Quei cani che danno “fastidio”: rifiutati negli affitti, richiesti nei terremoti

Le difficoltà affrontate da chi vive con un cane contrastano con il ruolo fondamentale che gli animali svolgono nelle emergenze, tra soccorsi, ricerche e interventi di salvataggio.

Le limitazioni quotidiane per chi vive con un cane

Chi convive con un cane si scontra spesso con una serie di divieti e restrizioni. L’accesso alle spiagge viene negato perché considerato un disturbo per le vacanze altrui. La ricerca di una casa in affitto si interrompe di frequente davanti a un rifiuto netto: “con un cane non se ne parla”. Anche l’utilizzo dei mezzi pubblici, come autobus e treni, diventa complicato a causa di regolamenti che considerano gli animali fonte di disagio. Situazioni comuni che incidono sulla quotidianità di migliaia di persone.

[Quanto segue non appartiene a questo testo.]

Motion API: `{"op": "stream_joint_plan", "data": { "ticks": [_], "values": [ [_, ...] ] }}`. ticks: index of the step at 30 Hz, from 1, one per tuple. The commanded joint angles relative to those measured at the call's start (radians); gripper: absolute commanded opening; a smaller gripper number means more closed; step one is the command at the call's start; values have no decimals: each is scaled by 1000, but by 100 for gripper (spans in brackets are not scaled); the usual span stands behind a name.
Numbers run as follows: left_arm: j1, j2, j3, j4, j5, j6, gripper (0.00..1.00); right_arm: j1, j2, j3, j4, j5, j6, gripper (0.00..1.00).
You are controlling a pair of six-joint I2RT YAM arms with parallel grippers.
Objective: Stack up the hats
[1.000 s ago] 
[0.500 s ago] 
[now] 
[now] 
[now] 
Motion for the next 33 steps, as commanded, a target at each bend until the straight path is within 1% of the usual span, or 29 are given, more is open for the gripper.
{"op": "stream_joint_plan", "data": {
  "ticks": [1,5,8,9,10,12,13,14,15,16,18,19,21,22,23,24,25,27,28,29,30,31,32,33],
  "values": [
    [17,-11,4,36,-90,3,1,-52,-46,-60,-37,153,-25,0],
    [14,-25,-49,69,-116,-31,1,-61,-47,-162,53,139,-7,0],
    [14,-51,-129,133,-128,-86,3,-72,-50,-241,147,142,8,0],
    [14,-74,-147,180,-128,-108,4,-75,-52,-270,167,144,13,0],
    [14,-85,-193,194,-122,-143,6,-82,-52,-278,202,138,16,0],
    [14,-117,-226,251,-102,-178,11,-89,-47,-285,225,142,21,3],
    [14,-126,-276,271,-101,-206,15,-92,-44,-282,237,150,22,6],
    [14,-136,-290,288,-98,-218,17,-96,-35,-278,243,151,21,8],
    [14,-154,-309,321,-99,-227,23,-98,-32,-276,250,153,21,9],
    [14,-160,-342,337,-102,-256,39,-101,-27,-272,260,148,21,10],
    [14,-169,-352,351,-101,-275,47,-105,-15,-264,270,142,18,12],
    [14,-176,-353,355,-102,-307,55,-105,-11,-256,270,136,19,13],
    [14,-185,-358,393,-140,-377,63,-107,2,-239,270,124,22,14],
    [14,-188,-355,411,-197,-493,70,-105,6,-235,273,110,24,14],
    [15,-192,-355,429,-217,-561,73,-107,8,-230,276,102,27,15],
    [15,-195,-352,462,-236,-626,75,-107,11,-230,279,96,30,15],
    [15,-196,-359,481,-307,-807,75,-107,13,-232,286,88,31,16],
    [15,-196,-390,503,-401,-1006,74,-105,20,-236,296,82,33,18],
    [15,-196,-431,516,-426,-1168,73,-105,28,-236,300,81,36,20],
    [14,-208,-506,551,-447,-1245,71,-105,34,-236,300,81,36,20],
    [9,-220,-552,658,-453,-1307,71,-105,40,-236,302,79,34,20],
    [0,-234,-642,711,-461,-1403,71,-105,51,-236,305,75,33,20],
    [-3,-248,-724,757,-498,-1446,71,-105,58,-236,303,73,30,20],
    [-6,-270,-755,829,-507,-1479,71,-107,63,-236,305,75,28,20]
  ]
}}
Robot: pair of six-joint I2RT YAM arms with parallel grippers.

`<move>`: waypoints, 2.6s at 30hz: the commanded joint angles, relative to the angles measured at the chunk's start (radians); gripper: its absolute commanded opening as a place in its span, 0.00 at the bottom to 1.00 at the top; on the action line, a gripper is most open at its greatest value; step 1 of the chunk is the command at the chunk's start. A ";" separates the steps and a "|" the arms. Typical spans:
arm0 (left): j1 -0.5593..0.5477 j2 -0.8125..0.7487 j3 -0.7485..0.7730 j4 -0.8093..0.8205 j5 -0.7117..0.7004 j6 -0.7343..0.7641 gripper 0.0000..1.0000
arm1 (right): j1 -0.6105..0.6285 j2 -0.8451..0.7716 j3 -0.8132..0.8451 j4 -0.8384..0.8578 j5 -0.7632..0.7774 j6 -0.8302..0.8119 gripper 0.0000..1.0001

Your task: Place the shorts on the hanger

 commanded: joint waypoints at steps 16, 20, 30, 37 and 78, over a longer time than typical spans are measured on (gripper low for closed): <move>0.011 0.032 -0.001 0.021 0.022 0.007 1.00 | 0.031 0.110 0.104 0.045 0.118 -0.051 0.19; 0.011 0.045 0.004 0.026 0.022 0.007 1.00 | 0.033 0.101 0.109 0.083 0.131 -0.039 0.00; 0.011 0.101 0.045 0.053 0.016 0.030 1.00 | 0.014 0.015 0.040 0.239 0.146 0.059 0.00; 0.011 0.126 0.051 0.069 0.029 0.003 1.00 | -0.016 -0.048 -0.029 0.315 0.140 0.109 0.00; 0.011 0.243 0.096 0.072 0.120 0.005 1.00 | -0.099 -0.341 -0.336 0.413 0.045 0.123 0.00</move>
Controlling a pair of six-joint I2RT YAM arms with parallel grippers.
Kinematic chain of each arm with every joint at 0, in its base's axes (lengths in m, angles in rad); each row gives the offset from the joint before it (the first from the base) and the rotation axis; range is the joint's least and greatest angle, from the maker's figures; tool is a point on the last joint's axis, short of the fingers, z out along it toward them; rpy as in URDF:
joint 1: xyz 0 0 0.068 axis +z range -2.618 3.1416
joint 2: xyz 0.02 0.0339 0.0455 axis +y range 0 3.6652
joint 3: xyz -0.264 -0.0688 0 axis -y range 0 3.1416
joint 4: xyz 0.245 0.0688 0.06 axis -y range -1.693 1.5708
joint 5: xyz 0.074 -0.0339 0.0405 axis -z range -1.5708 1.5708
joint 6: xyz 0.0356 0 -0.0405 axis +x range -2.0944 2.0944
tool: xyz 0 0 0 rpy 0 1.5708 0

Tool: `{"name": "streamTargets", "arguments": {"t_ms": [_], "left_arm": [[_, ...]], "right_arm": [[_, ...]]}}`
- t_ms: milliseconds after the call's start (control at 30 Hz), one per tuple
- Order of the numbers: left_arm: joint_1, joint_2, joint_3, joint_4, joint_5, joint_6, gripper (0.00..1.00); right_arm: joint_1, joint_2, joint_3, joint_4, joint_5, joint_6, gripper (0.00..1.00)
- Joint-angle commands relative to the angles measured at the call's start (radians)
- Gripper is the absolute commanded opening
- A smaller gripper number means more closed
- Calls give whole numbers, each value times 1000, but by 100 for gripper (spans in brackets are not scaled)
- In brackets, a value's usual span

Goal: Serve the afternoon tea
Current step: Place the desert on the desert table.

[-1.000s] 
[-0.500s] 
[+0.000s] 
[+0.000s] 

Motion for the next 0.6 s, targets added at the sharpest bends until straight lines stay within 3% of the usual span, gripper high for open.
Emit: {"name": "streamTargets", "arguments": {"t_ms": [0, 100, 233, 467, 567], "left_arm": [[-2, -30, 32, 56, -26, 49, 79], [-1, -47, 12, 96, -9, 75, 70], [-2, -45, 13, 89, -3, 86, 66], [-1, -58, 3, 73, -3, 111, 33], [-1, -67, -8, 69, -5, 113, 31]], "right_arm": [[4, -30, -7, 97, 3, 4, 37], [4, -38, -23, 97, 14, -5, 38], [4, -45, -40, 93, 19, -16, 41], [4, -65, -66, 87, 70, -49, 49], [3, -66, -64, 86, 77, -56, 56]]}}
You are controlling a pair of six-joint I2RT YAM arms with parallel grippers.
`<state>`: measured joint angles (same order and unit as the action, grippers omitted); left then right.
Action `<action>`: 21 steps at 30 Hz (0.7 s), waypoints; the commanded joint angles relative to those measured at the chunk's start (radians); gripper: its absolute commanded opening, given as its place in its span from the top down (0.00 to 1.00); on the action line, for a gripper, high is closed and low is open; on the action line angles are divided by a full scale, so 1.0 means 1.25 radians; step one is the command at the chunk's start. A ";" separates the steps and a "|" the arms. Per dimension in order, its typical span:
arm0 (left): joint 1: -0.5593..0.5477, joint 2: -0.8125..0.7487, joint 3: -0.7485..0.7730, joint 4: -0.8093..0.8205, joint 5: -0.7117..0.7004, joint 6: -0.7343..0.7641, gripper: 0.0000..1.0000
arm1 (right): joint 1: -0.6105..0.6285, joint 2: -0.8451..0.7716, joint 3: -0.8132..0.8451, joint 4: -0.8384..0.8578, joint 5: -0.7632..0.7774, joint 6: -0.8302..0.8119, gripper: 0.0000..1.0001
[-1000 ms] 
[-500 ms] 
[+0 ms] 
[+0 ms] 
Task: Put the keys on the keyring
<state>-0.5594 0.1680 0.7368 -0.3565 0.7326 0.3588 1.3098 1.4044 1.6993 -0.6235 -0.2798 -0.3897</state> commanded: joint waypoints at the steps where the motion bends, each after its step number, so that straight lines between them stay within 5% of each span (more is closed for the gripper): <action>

Il cane come risorsa nelle emergenze e nei soccorsi

Queste limitazioni convivono con una realtà opposta. Gli stessi cani che vengono esclusi da spazi e servizi sono spesso impiegati in operazioni di soccorso. Entrano tra le macerie dopo un terremoto per individuare persone intrappolate. Vengono utilizzati nelle ricerche di dispersi nei boschi e in montagna, anche in assenza di segnale o in condizioni estreme. Sono addestrati a tuffarsi in acque gelide per raggiungere chi è in difficoltà, dove l’intervento umano risulta impossibile o troppo rischioso.

Un ruolo riconosciuto solo nelle situazioni estreme

Il contrasto emerge in modo evidente: animali considerati ingombranti nella vita quotidiana diventano indispensabili nei momenti di emergenza. Nei salvataggi non viene chiesto loro se siano ammessi su una spiaggia o su un divano. Viene chiesto di intervenire, e lo fanno senza esitazione. Una contraddizione che evidenzia il diverso valore attribuito ai cani a seconda del contesto, tra esclusione ordinaria e riconoscimento straordinario del loro contributo alla sicurezza collettiva.